**DIRECTIONS:**
Copy out only the lines running from the one that contains "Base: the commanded" through the end of the listing. Pictures stay out.
________________
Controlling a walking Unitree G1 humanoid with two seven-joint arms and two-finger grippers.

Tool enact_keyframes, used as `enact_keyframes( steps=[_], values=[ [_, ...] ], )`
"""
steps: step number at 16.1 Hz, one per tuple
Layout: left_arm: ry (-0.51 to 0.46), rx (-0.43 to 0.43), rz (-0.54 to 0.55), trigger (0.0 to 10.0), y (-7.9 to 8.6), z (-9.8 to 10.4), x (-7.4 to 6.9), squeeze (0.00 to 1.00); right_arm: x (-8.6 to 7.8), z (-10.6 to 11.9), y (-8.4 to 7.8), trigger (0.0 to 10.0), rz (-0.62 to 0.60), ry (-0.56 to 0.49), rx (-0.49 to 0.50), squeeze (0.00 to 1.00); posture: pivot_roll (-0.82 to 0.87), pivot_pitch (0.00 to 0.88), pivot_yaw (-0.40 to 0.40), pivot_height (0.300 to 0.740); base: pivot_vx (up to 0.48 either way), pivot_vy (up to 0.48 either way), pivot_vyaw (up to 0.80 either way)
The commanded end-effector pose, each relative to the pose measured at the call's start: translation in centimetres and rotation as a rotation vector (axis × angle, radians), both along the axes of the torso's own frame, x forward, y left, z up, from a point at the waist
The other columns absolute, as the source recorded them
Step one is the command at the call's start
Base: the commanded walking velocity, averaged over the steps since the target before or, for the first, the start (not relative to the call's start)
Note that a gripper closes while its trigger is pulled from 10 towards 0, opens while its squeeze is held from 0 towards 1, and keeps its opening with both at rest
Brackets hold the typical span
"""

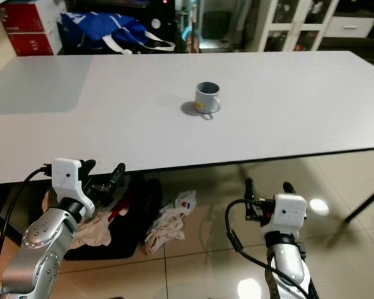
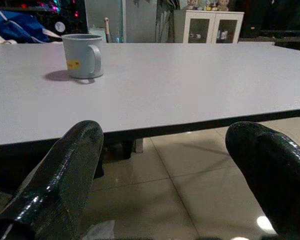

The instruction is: Setting the table

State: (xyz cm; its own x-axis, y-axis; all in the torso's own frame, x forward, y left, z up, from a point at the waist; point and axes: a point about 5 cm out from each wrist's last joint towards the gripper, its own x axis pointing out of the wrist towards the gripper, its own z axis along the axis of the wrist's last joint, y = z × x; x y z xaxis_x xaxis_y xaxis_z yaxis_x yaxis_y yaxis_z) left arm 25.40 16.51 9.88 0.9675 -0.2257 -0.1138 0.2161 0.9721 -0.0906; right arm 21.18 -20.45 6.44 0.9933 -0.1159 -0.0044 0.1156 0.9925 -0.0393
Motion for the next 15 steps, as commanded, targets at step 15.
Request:
enact_keyframes(
  steps=[15],
  values=[
    [0.006, 0.021, -0.01, 10.0, -1.0, 0.6, 0.6, 0.0, 1.7, 1.0, 2.0, 10.0, 0.062, -0.006, 0.011, 0.0, -0.05, 0.0, 0.008, 0.74, 0.0, 0.465, -0.11]
  ],
)
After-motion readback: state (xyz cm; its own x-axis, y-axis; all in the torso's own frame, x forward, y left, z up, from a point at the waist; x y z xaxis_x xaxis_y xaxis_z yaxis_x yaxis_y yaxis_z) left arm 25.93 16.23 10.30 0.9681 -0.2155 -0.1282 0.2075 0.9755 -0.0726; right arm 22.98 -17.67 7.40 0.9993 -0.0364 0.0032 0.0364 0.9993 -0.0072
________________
**WRITTEN ANSWER:**
Base: the commanded walking velocity, averaged over the steps since the target before or, for the first, the start (not relative to the call's start)
Note that a gripper closes while its trigger is pulled from 10 towards 0, opens while its squeeze is held from 0 towards 1, and keeps its opening with both at rest
Brackets hold the typical span
"""


The instruction is: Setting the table

State: (xyz cm; its own x-axis, y-axis; all in the torso's own frame, x forward, y left, z up, from a point at the waist; point and axes: a point about 5 cm out from each wrist's last joint towards the gripper, its own x axis pointing out of the wrist towards the gripper, its own z axis along the axis of the wrist's last joint, y = z × x; x y z xaxis_x xaxis_y xaxis_z yaxis_x yaxis_y yaxis_z) left arm 25.40 16.51 9.88 0.9675 -0.2257 -0.1138 0.2161 0.9721 -0.0906; right arm 21.18 -20.45 6.44 0.9933 -0.1159 -0.0044 0.1156 0.9925 -0.0393
Motion for the next 15 steps, as commanded, targets at step 15.
Request:
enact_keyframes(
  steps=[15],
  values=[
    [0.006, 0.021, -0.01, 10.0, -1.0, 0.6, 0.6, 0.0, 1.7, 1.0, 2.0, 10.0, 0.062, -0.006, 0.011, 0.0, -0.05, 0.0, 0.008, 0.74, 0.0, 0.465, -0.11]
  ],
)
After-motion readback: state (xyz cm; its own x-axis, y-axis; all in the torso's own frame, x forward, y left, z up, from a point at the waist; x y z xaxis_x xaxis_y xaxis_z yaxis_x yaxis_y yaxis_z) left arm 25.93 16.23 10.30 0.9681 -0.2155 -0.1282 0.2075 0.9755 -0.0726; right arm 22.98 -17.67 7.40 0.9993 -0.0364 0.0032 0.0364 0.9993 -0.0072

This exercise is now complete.